Python Functional Data Structures

This repository contains an implementation from scratch of simple functional data structures in Python.

The following structures are implemented and tested:

  • Either
  • Option
  • Try

This library is inspired by Scala's implementation of these structures.

Feel free to open an issue or send me an email in case you'd like to contribute or if you see something that can be improved.

Installation

This project is published on PyPi as pyfunds so you can easily install it with pip as:

pip install pyfunds

or with poetry as:

poetry add pyfunds

Setup

Poetry

This project uses poetry to manage its dependencies. Please refer to poetry's official doc for more info.

Usage Examples

Either

Either represents a value that can assume one of two types.

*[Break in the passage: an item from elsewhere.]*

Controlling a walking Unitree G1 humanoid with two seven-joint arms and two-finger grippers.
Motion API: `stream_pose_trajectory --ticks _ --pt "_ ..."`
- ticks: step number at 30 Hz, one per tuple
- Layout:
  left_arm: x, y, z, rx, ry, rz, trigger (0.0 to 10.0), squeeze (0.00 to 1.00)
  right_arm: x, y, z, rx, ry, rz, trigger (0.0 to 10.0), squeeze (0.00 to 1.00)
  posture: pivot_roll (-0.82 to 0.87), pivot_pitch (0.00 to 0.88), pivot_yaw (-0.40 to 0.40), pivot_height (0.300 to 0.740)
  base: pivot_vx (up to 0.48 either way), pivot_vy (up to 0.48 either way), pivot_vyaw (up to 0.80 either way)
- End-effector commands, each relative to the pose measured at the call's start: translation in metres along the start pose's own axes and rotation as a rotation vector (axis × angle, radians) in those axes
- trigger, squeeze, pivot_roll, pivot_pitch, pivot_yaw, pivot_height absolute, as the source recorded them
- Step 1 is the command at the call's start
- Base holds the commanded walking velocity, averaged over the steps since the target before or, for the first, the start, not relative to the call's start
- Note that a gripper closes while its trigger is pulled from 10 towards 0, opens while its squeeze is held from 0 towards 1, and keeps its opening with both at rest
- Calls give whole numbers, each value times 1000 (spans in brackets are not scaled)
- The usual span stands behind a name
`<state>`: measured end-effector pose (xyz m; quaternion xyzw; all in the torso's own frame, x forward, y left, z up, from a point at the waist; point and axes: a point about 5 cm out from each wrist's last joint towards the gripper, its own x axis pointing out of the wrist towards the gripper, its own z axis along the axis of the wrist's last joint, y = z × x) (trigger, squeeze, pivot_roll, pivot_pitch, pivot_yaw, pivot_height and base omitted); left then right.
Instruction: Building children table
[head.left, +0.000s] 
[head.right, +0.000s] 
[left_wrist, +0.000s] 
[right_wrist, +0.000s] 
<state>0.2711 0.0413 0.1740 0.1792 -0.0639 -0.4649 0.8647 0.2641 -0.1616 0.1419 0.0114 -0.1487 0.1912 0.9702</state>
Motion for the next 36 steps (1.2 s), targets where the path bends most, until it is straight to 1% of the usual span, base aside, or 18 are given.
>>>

Concrete instances are of type Left or Right.

As an example, let's consider the case of making HTTP calls which might return a status code representing an error as the url is user-defined. If a call is successful, we want to return the JSON from the response, but if it's not we'll map it to an internal error message.

The examples use this example server.

import requests
from pyfunds.either import Left, Right, Either
from typing import Dict, Any

def map_response_to_msg(response: requests.models.Response):
    return f"The {response.request.method} request to {response.url} couldn't be completed " \
    f"and returned a {response.status_code} status_code"

def call_and_check(url: str) -> Either[str, Dict[Any, Any]]:
    response = requests.get(url)
    return Right(response.json()) if response.ok else Left(map_response_to_msg(response))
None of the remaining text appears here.